_EXTRACTED INFORMATION_:
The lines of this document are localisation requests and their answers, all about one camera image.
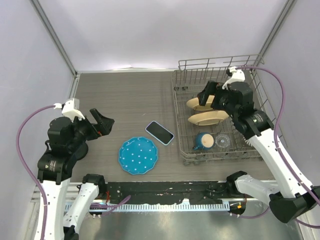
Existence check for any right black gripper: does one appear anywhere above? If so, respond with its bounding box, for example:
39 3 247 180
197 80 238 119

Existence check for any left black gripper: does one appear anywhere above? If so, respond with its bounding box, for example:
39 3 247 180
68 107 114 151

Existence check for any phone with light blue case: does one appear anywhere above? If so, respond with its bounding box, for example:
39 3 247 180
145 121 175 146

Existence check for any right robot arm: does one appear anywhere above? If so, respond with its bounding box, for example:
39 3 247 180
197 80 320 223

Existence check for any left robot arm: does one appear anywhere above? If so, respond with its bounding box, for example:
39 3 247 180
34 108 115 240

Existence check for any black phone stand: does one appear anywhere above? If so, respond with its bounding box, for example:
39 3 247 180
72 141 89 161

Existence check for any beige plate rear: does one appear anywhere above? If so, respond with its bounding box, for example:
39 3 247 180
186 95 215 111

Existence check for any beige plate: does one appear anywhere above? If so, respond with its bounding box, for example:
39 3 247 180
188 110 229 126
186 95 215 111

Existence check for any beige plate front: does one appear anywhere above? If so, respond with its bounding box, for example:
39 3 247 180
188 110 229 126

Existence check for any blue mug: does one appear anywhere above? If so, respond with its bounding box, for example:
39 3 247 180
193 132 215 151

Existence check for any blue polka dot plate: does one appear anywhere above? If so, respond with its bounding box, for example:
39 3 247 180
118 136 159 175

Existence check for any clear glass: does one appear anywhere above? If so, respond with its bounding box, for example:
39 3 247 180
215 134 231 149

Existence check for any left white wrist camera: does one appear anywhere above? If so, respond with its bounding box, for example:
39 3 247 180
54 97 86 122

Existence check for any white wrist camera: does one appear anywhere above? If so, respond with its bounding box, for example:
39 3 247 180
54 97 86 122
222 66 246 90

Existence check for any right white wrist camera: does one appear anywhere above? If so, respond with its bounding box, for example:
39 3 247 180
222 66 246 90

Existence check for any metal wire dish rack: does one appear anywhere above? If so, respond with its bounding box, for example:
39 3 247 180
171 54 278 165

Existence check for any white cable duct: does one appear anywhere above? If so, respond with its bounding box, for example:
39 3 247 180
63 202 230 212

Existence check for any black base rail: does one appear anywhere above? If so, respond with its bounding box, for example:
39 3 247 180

_TASK_: Compute the number of lines above that contain the string "blue". Reply with that value only.

_SOLUTION FOR THIS PROBLEM_: 3